When Miss Joyce got home she found, waiting in the sitting-room which had so recently been Rodney's, Mr. Austin. The gentleman regarded her as she came in with an air of grave disapprobation.
"You are, I believe, the landlady's daughter."
Mabel nodded.
"I have just had a few words with your mother, who appears to be an extraordinary woman, and who has told me an extraordinary tale."
"My mother's not in the habit of telling extraordinary tales to anyone."
"Then, what does she mean by-by talking stuff and nonsense about Mr.
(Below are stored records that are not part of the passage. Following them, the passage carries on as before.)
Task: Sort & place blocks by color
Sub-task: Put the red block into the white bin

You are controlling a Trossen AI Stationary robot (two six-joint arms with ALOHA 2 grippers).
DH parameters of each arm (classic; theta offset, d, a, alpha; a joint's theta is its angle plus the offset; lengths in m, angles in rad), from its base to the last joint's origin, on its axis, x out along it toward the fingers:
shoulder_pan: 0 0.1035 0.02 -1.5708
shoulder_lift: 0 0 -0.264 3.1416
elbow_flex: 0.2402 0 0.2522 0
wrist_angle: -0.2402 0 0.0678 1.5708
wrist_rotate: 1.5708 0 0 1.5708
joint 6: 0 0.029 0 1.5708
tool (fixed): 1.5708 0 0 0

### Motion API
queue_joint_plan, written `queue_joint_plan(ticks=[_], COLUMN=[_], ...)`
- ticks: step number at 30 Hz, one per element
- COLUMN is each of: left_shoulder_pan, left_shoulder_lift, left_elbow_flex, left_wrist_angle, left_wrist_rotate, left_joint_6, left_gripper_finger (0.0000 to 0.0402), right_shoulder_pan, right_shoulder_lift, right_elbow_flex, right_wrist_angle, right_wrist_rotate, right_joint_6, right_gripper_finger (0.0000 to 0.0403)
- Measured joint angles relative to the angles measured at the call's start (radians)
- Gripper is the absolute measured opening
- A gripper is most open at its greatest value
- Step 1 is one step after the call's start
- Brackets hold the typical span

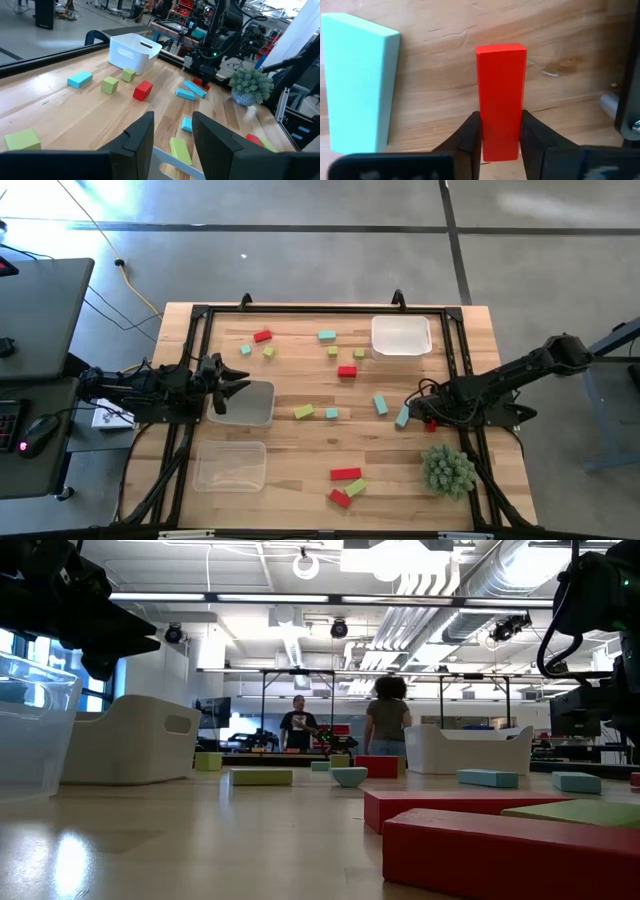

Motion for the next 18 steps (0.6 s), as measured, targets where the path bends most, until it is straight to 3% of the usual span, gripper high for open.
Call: queue_joint_plan(ticks=[9, 18], left_shoulder_pan=[0.000, 0.000], left_shoulder_lift=[0.000, 0.000], left_elbow_flex=[0.000, 0.000], left_wrist_angle=[0.005, 0.091], left_wrist_rotate=[0.000, 0.001], left_joint_6=[-0.070, 0.033], left_gripper_finger=[0.0122, 0.0122], right_shoulder_pan=[0.000, 0.000], right_shoulder_lift=[0.001, 0.002], right_elbow_flex=[0.082, 0.215], right_wrist_angle=[-0.012, -0.041], right_wrist_rotate=[0.045, 0.235], right_joint_6=[0.002, 0.028], right_gripper_finger=[0.0073, 0.0073])
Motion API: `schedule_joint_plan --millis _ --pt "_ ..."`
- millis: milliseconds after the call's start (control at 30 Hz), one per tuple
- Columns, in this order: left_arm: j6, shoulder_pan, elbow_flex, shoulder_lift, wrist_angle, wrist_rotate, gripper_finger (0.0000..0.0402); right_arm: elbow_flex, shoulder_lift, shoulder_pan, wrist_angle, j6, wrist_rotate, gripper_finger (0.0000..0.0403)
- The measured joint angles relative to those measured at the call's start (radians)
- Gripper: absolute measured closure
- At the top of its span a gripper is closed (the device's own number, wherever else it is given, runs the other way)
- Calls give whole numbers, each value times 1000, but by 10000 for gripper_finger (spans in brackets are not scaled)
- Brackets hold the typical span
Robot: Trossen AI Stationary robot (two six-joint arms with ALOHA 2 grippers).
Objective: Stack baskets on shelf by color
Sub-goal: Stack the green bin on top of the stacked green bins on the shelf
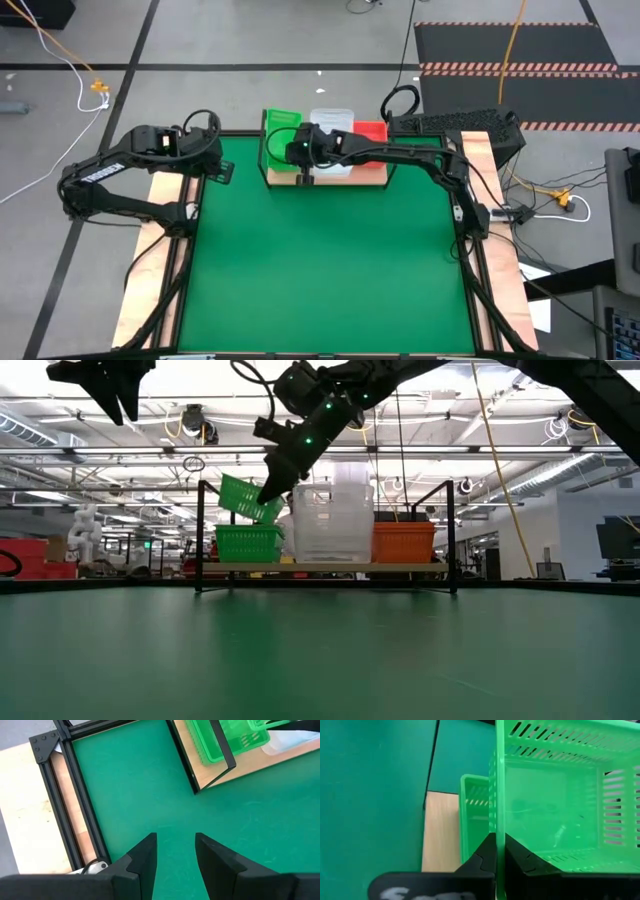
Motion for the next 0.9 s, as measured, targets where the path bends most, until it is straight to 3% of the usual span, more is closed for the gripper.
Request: schedule_joint_plan --millis 567,900 --pt "17 1 0 0 0 -4 268 0 13 5 -56 50 -23 401" --pt "19 1 0 0 -1 -4 268 0 13 7 -41 115 -22 327"
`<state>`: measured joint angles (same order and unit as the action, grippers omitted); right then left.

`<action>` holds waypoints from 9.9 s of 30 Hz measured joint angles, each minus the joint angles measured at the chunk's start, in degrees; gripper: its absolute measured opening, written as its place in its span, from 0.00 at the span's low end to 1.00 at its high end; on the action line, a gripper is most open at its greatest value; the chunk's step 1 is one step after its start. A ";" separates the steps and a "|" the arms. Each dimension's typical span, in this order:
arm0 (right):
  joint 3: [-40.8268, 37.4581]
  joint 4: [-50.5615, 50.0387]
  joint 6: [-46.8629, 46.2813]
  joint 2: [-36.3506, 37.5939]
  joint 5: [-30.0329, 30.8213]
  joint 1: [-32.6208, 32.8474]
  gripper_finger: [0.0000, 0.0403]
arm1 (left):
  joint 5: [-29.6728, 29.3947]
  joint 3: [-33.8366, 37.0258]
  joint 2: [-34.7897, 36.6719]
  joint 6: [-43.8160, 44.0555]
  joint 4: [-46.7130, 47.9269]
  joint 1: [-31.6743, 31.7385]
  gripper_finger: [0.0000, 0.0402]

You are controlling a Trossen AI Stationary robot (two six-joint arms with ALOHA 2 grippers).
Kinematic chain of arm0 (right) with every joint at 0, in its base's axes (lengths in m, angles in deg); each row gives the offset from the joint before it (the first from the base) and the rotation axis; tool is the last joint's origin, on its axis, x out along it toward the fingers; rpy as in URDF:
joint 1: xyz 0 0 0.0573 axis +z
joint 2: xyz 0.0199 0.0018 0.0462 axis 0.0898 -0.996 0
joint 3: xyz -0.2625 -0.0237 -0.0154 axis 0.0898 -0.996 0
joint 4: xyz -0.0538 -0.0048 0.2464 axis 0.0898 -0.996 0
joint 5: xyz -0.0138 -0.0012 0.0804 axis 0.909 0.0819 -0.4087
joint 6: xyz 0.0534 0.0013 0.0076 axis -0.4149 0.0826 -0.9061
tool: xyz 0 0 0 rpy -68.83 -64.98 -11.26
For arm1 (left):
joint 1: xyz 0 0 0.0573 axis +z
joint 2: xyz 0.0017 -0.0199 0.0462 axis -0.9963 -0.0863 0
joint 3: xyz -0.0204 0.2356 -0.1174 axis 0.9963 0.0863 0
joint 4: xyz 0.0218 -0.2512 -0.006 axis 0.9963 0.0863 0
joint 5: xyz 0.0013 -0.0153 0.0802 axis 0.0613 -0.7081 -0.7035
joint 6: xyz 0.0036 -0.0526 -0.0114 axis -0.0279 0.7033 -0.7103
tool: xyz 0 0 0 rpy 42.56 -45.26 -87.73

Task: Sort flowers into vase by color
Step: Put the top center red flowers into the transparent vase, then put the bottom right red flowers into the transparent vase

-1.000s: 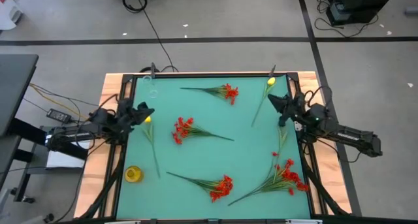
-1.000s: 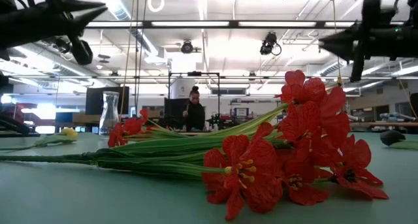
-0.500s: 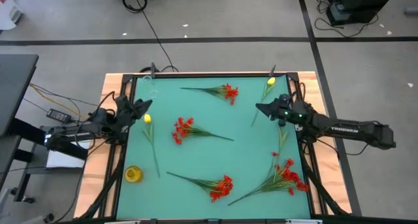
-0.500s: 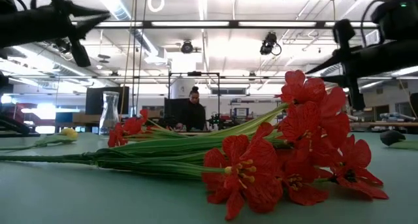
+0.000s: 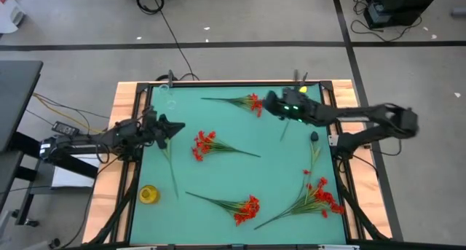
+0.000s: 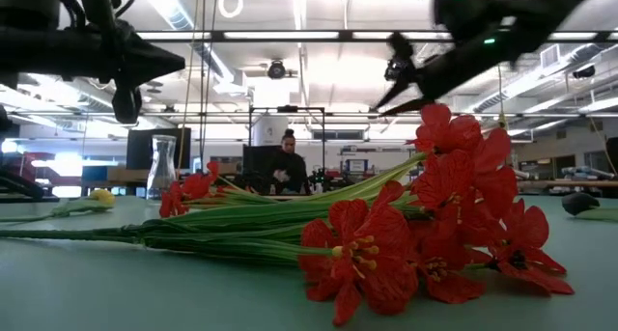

Elmore's having gone, and-and I don't know what besides?"
Miss Joyce drew a long breath, and seemed to nerve herself for an effort. She had had a good deal to bear that morning, and to retain even a vestige of self-command needed all her efforts.
"Mr. Austin, Mr. Elmore has gone, and he's left a letter behind him in which he pretends that he has committed suicide; but he hasn't, I know better. But here's the letter; you might like to look at it."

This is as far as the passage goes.